Shaken to buggery as specified
Put in 15 degree controlled environment


----------



## dj1984 (9/8/09)

A bit off topic here, How do you store mead after you have opend the bottle and how long can you keep it?


----------



## watchUburn (9/8/09)

I assume you do the same you would for any other type of wine...
One of the more experienced mead makers might be able to answer that one. I haven't made a mead worth drinking yet.


----------



## pdilley (9/8/09)

15 is a bit low you want a range 18-25 to carry out primary fermentation. 15 is fine if you are bulk aging and not worrying about the time. I've got mine now in the brew fridge after 5 months at 25C (originally 20 earlier on in the week) they've cleared to where you can see the fruit but the honey is still rather semi-transparent as with your first batch.
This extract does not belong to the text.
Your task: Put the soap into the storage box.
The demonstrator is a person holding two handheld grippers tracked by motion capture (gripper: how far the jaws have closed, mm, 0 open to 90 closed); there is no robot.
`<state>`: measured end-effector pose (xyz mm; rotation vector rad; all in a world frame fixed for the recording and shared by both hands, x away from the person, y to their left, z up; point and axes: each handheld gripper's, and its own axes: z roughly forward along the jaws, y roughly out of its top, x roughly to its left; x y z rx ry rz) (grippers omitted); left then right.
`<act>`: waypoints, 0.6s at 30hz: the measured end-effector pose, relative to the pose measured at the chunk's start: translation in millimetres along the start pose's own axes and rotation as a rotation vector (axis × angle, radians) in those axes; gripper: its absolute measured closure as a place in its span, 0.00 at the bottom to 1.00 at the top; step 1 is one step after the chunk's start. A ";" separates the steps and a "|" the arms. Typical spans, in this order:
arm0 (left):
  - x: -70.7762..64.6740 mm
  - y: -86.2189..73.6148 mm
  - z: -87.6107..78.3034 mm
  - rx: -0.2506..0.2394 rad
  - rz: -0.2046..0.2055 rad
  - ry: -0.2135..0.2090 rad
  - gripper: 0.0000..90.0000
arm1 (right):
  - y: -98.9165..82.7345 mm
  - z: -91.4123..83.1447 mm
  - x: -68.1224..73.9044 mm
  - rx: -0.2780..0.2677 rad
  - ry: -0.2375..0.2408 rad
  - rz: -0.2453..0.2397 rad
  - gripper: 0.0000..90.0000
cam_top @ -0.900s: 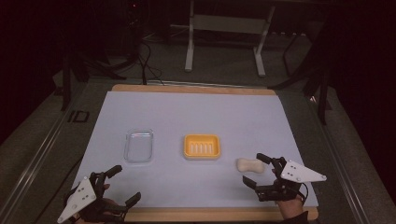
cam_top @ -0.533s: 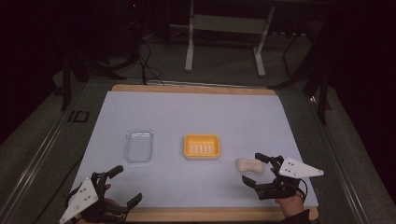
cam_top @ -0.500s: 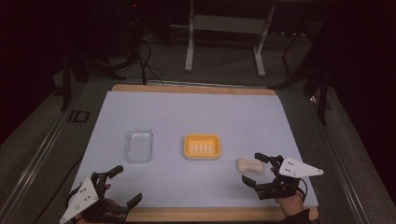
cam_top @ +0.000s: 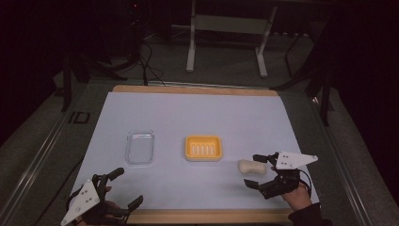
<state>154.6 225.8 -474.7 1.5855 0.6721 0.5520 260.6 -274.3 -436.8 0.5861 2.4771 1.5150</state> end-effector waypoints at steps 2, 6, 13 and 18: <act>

But I've been rather naughty with them as people have come around and asked for at taste and so we have  Then back into the brew fridge. Everyone likes it so far but serves are liquer glass size serves so we have not put a huge dent in the fermenters.

Once fermented you bottle and cap/cork. It is still mead so no need to worry about carbonation in the bottle. Then clean the fermenter (easy since its such a small size) and you are ready to put it right back into action making the next batch.

It has enough alcohol in it to keep well which usually is until you finish it off. If you like it the problem is keeping it around long enough.


Cheers,
Brewer Pete


----------



## watchUburn (13/8/09)

Got a strange white foam in the JAO when I checked today. There are patches of a more orange coloured foam, but this stuff really stands out...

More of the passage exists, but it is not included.